2) Your current situation seems reasonable. You might consider the bigger banks, that will more readily accept Americans. I fairly recently was able to open an account with BNP Paribas in Paris, despite being denied 3 years ago. It seams they are taking advantage of a lost need. I know BNP Paribas' fees are higher than other banks (which I was also denied accounts previously.)
3) With different ownership structures, you will probably get by with not having the IRS consider one company an "alter ego" of the other.
4) Your new U.S. company sounds like it would be considered a CFC by the French, so I don't think you'd be gaining much by your proposed structure. You might consider instead of choosing S-Corp. taxation to just make it a C-Corp. where you're just reporting foreign stock ownership to France and zero out it's net income every year.
5) Making your French company a disregarded entity would also eliminate your responsibility for paying the GILTI tax.
6) I don't know what kind of numbers you're working with, but on the U.S. side you can always shelter income into pension plans for work done in the U.S. -- say you earned a bonus while working in the U.S. at Christmas.
7) Unless you need a "clean slate," you can just make adjustments to the ownership structure of your current U.S. company.
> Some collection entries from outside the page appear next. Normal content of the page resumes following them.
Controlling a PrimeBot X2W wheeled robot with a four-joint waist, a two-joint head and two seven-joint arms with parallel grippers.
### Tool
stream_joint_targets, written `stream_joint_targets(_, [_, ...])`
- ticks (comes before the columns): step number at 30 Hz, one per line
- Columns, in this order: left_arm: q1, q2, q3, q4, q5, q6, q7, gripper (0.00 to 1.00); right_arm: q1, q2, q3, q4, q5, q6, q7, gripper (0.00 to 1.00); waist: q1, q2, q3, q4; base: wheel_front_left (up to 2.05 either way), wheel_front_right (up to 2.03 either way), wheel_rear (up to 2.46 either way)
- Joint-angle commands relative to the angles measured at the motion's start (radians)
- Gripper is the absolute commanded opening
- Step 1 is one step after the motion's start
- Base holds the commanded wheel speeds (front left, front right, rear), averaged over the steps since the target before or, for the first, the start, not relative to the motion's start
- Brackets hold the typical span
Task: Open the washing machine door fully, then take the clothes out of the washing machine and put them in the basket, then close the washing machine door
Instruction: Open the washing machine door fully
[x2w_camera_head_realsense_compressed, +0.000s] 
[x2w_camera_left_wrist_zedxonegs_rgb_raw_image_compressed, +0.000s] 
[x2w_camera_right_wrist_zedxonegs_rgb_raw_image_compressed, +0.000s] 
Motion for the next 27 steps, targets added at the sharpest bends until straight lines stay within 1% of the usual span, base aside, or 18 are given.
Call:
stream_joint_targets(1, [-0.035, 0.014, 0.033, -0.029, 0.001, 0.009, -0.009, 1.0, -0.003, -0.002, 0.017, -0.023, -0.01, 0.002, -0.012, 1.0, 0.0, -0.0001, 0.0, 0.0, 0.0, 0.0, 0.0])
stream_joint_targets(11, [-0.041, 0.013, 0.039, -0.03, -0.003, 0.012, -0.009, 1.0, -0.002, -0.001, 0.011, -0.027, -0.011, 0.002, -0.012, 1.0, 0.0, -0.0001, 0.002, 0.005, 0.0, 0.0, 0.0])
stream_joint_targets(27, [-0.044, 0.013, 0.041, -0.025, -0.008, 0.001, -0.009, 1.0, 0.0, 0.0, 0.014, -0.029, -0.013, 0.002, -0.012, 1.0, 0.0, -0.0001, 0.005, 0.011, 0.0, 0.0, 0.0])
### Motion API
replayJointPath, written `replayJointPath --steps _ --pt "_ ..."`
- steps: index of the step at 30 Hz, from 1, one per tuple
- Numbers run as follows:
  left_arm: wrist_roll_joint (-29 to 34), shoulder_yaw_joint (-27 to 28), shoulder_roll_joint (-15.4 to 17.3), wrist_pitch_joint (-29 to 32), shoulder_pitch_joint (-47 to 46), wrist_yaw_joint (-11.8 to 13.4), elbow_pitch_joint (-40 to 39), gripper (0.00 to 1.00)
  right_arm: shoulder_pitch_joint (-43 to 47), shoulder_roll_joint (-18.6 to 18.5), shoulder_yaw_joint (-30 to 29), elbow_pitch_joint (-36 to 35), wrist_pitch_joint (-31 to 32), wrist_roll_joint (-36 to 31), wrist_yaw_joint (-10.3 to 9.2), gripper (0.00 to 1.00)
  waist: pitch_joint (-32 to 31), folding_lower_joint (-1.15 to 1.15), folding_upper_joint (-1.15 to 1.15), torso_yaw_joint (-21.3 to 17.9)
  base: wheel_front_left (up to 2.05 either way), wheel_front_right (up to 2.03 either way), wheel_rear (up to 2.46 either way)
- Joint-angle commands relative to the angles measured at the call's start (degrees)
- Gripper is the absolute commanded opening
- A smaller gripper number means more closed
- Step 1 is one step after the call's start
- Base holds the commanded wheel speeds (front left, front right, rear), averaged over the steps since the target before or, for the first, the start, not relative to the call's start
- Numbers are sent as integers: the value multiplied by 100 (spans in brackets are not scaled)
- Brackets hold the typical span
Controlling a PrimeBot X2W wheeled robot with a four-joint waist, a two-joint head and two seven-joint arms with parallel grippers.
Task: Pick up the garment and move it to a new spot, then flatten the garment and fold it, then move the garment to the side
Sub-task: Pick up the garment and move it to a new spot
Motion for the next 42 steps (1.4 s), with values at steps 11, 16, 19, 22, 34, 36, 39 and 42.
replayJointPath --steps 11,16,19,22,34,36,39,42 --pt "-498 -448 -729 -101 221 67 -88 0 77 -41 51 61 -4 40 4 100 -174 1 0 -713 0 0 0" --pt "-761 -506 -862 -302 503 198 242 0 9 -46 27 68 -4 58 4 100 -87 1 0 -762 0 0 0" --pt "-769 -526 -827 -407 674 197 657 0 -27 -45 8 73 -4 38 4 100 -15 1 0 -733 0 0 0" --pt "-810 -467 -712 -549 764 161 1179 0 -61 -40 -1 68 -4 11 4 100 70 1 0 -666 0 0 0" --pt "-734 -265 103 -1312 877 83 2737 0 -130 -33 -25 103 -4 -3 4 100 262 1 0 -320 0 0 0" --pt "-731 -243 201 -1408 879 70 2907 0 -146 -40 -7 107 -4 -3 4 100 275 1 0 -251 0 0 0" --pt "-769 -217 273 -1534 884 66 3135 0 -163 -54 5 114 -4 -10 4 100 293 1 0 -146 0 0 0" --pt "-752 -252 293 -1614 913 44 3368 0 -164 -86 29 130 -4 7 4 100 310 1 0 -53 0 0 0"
If you form a new company, you'll need new bank accounts, credit lines and your start date will be new, making getting new lines of business credit harder.
8) If you are the sole owner (or you with your wife,) you're eligible to open a solo 401K and contribute significant amounts for compensation earned over the FEIE or for monies earned while temporarily in the U.S.
9) Payment of dividends is not generally a tax-wise way to get money out of a company.
10) You might consider a "buy-out" or merger of your current U.S. company by/with your new French company. This might be another way to simplify your life and reporting requirements. Your original companies' "formed date" may also be adjusted to your original U.S. company formation date.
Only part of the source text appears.